╭──

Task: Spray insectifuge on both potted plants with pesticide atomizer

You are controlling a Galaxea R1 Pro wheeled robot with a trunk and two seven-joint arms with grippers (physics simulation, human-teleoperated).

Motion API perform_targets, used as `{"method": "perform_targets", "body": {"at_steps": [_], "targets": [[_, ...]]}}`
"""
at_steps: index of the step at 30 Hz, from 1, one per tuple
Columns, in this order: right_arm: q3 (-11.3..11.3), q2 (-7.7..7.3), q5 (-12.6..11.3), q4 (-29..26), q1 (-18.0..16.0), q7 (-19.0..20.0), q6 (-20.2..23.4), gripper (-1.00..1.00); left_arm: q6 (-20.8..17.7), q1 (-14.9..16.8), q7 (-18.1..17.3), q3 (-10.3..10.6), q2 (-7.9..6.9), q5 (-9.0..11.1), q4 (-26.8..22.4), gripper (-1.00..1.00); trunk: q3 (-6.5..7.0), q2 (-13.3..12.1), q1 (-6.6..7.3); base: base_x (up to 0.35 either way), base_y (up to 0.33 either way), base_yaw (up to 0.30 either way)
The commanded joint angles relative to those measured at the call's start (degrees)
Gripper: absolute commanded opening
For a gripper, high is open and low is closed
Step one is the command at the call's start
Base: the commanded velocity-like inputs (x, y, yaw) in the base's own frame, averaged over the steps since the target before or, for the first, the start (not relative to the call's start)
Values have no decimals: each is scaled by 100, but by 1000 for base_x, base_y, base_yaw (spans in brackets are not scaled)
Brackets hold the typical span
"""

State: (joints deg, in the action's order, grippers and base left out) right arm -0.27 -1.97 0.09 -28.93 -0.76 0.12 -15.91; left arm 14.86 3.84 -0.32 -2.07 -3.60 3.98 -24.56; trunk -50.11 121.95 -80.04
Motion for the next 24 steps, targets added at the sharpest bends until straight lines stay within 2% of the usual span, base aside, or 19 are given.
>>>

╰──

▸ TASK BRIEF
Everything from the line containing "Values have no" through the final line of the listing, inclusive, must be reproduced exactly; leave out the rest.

▸ SOLUTION
Values have no decimals: each is scaled by 100, but by 1000 for base_x, base_y, base_yaw (spans in brackets are not scaled)
Brackets hold the typical span
"""

State: (joints deg, in the action's order, grippers and base left out) right arm -0.27 -1.97 0.09 -28.93 -0.76 0.12 -15.91; left arm 14.86 3.84 -0.32 -2.07 -3.60 3.98 -24.56; trunk -50.11 121.95 -80.04
Motion for the next 24 steps, targets added at the sharpest bends until straight lines stay within 2% of the usual span, base aside, or 19 are given.
>>>

Work on this exercise is finished, so nothing remains.